В СНЕЖНУЮ МОСКОВИЮ. В январе 1475 года Толбузин и Фиораванти двинулись в далекий путь.
Аристотель взял с собой своего сына Андреа и одного из помощников — юношу по имени Пьетро.
Путь был трудным. Проехали Германию, миновали резиденцию прусского герцога — Кенигсберг. В Кракове поставили возок на полозья.
Ехали быстро, несмотря на жестокие морозы, снежные метели и заносы. Закутанные в теплые шубы, сидя в крытом возке, путешественники проезжали до 150 верст в сутки.
Пока ехали, зима кончилась. В Москву прибыли в начале апреля 1475 года.
«Возвратился посол Толбузин, — отмечает летописец, — и привел с собою мастера Муроля[5], кой ставил церкви и полаты, Аристотель именем».
Когда подъезжали к столице, с высокого берега реки Москвы открылся перед Фиораванти вид на диковинный, почти сплошь деревянный город. Только белокаменные зубчатые стены с башнями опоясывали Кремль с несколькими церквами, деревянным дворцом великого князя и боярскими теремами. Город, занимавший небольшую площадь по правому берегу реки Москвы у впадения Неглинки, казался обширнее, чем был. Его увеличивали пространные сады и огороды при каждом доме.
Тяжелый возок медленно ехал по узким уличкам пригородных слобод. При выборе места для постройки москвичи считались только со своими удобствами. Нередко дома ставили поперек улицы, и поэтому проезды между усадьбами превращались в кривые переулки со множеством глухих тупиков. С наступлением сумерек улицы перегораживались бревнами, у которых стояла стража, никого не впускавшая после установленного часа.
Наконец возок въехал в кремлевские ворота. Забыв усталость, Фиораванти с интересом рассматривал непривычную архитектуру. Его поражала затейливая деревянная резьба наличников окон, крылец и ворот.
Иван III и его жена Софья Фоминична радушно встретили итальянского гостя в приемных покоях своего дворца. Необычным показалось ему убранство зала. На обитых сукном стенах висели только иконы с подвесками из парчи.
Мебели было мало: дубовый резной стол, лавки, покрытые парчой, да трон — кресло великого князя. На изразцах высокой печи цветы, плоды и люди переплетались в причудливой, непривычной манере.

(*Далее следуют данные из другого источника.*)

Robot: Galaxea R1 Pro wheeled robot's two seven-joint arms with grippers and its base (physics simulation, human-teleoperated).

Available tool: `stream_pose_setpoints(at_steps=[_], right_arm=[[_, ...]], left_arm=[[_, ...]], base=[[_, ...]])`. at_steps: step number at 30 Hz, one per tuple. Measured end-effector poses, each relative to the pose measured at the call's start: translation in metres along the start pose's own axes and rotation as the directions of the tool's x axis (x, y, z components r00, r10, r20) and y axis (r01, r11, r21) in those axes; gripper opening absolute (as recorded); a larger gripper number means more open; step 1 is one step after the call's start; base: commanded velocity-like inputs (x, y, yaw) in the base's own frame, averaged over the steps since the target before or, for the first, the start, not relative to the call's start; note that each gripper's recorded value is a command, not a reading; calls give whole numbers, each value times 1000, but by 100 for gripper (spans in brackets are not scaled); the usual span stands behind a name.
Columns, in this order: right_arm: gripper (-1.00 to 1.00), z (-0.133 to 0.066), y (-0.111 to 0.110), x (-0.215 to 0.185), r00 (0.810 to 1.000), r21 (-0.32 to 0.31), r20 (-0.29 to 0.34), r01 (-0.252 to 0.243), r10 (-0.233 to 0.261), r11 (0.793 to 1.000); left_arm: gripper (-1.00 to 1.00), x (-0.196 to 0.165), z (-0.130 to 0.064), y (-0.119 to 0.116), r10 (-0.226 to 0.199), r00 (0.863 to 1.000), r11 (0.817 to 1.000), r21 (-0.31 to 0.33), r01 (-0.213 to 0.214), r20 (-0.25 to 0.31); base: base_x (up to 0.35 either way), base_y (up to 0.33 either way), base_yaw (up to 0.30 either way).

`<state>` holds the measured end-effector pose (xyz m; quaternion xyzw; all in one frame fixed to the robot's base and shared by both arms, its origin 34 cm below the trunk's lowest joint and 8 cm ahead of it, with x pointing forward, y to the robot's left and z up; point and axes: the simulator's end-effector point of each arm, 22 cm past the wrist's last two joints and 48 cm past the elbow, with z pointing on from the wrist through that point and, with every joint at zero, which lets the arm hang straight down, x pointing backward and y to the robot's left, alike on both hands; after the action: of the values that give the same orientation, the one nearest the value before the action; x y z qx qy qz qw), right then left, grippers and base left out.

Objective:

Несмотря на утомительное трехмесячное путешествие, архитектор отказался отдыхать. В тот же день он отправился на стройку и обследовал остатки разрушенного собора. Он хвалил прекрасную работу русских каменотесов, но тут же отметил невысокое качество извести.
— Известь не клеевита, да и камень не тверд, — сказал он. — Плита тверже камня. Своды надо делать плитою.

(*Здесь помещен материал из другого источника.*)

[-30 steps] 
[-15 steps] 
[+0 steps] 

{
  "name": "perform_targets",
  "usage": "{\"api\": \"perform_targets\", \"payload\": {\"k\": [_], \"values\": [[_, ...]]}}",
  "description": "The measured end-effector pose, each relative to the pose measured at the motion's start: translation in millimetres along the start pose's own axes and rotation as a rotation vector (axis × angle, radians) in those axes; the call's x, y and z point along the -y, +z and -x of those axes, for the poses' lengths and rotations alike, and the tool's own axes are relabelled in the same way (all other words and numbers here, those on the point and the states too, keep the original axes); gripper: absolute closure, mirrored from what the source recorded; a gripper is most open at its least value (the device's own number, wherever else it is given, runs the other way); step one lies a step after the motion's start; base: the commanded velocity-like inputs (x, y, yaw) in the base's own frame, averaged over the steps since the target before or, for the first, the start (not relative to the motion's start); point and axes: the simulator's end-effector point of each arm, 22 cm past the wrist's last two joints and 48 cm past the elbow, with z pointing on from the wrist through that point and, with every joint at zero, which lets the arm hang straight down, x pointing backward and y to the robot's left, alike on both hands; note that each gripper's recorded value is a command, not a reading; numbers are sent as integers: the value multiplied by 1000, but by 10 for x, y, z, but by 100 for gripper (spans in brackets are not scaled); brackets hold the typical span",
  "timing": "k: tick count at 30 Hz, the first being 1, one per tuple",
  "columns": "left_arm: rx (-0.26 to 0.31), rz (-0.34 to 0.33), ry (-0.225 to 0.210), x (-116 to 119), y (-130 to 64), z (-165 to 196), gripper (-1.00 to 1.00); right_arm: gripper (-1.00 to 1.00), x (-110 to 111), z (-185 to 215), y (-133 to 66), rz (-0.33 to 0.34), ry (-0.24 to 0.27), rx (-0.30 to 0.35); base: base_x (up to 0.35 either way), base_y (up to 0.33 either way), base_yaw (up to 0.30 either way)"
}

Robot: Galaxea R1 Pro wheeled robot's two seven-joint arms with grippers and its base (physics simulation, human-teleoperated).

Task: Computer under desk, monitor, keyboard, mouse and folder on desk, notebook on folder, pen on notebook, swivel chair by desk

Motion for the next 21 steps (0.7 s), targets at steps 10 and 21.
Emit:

Строить вновь северную стену Фиораванти не согласился, предпочтя все сломать и начать дело сызнова. Установив три столба, он повесил между ними на канате дубовый брус, окованный железом. Мерные удары тяжело падали на стены, разбивая непрочную кладку.
«Чудно было смотреть, — пишет летописец. — Что три года делали, а он в одну неделю и даже меньше все развалил, так что не поспевали выносить камень, а то бы в три дня хотел развалить».
Однако начинать стройку архитектор не торопился. Фиораванти понимал, что он не может не считаться с обычаями и вкусами русского народа, не должен искусственно переносить сюда привычные ему формы западной архитектуры.
Поэтому, закончив закладку фундамента, Аристотель отправился путешествовать по стране для знакомства с древнерусским зодчеством.
Постройка городских стен во Владимире.
Церковь святого Георгия. Старая Ладога.
ПОЛНОЧНОЕ СОЛНЦЕ. Взяв с собой топор, огниво с трутом, котел и запас пищи, он долгими неделями пробирался через реки и девственные леса русского Севера на лодках, лошадях.
Со своим проводником-переводчиком Фиораванти нередко ночевал на берегу реки под открытым небом. Но зато он увидел и услышал много интересного.
Был он в городе с крепостью на Белоозере, заезжал в Устюг и Холмогоры, видел Соловки — монастырь, куда нет входа женщинам, слышал рассказы о Великой Перми, где жители хлеба почти не знают, а дань платят лошадьми и мехами.